Enable the fd: URI to work with multifd + mapped-ram.
Note that the fds passed into multifd are duplicated because we want
to avoid cross-thread effects when doing cleanup (i.e. close(fd)). The
original fd doesn't need to be duplicated because monitor_get_fd()
transfers ownership to the caller.
Signed-off-by: Fabiano Rosas <farosas@suse.de>
---
- dup() the fds that are passed to multifd.
- update the commit message
---
migration/fd.c | 44 +++++++++++++++++++++++++++++++++++++++++++
migration/fd.h | 2 ++
migration/file.c | 16 +++++++++++-----
migration/migration.c | 4 ++++
migration/multifd.c | 2 ++
5 files changed, 63 insertions(+), 5 deletions(-)
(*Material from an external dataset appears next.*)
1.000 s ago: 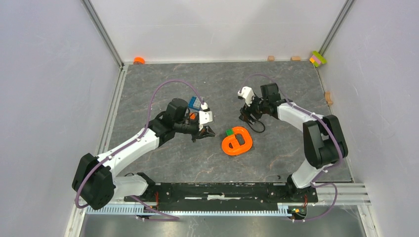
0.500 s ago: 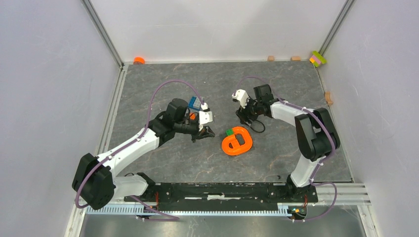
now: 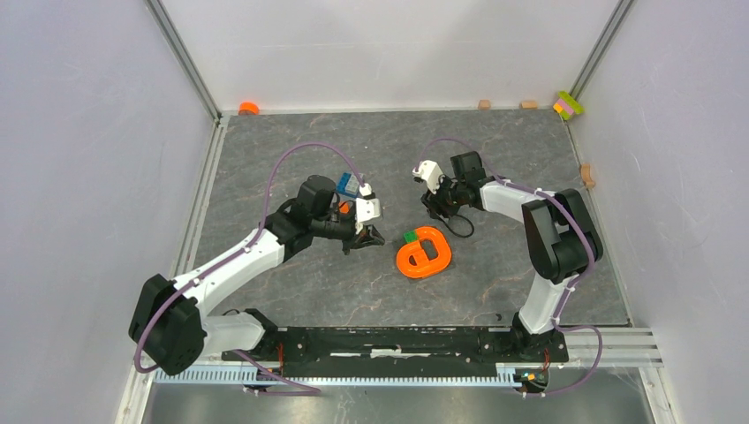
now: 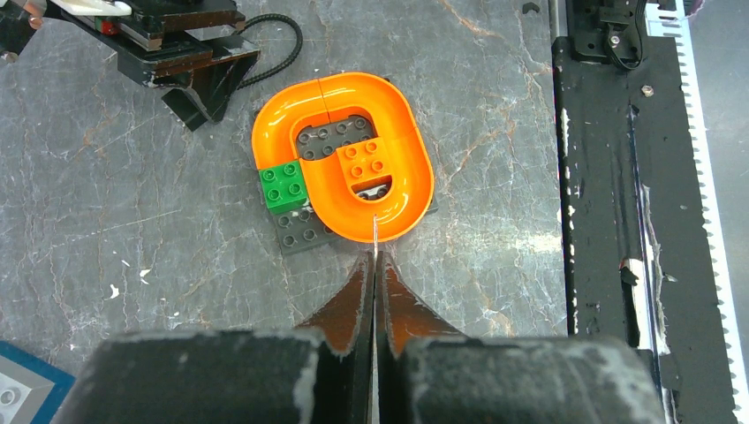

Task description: Unlock with the key

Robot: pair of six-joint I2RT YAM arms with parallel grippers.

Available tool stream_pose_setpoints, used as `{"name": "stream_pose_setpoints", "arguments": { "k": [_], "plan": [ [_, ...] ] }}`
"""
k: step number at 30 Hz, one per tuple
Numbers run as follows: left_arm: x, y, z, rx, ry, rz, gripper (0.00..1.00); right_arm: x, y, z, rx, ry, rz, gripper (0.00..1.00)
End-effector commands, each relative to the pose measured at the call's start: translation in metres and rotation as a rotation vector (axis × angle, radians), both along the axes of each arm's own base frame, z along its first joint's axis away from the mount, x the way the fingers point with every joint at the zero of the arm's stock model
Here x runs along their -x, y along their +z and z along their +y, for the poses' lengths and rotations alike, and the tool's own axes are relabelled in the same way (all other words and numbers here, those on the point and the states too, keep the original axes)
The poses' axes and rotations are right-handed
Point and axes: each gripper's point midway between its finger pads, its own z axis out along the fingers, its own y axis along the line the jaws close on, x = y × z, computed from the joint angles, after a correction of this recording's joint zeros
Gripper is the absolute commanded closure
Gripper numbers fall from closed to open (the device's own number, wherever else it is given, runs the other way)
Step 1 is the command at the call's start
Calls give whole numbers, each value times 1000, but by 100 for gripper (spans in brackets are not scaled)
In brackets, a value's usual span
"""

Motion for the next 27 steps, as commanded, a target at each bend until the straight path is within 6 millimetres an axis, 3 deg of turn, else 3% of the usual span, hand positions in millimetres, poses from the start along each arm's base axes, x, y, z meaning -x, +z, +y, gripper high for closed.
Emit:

diff --git a/migration/fd.c b/migration/fd.c
index 0eb677dcae..d4ae72d132 100644
--- a/migration/fd.c
+++ b/migration/fd.c
@@ -15,18 +15,41 @@
*/
#include "qemu/osdep.h"
+#include "qapi/error.h"
#include "channel.h"
#include "fd.h"
#include "migration.h"
#include "monitor/monitor.h"
+#include "io/channel-file.h"
#include "io/channel-util.h"
+#include "options.h"
#include "trace.h"
+static struct FdOutgoingArgs {
+ int fd;
+} outgoing_args;
+
+int fd_args_get_fd(void)
+{
+ return outgoing_args.fd;
+}
+
+void fd_cleanup_outgoing_migration(void)
+{
+ if (outgoing_args.fd > 0) {
+ close(outgoing_args.fd);
+ outgoing_args.fd = -1;
+ }
+}
+
void fd_start_outgoing_migration(MigrationState *s, const char *fdname, Error **errp)
{
QIOChannel *ioc;
int fd = monitor_get_fd(monitor_cur(), fdname, errp);
+
+ outgoing_args.fd = -1;
+
if (fd == -1) {
return;
}
@@ -38,6 +61,8 @@ void fd_start_outgoing_migration(MigrationState *s, const char *fdname, Error **
return;
}
+ outgoing_args.fd = fd;
+
qio_channel_set_name(ioc, "migration-fd-outgoing");
migration_channel_connect(s, ioc, NULL, NULL);
object_unref(OBJECT(ioc));
@@ -73,4 +98,23 @@ void fd_start_incoming_migration(const char *fdname, Error **errp)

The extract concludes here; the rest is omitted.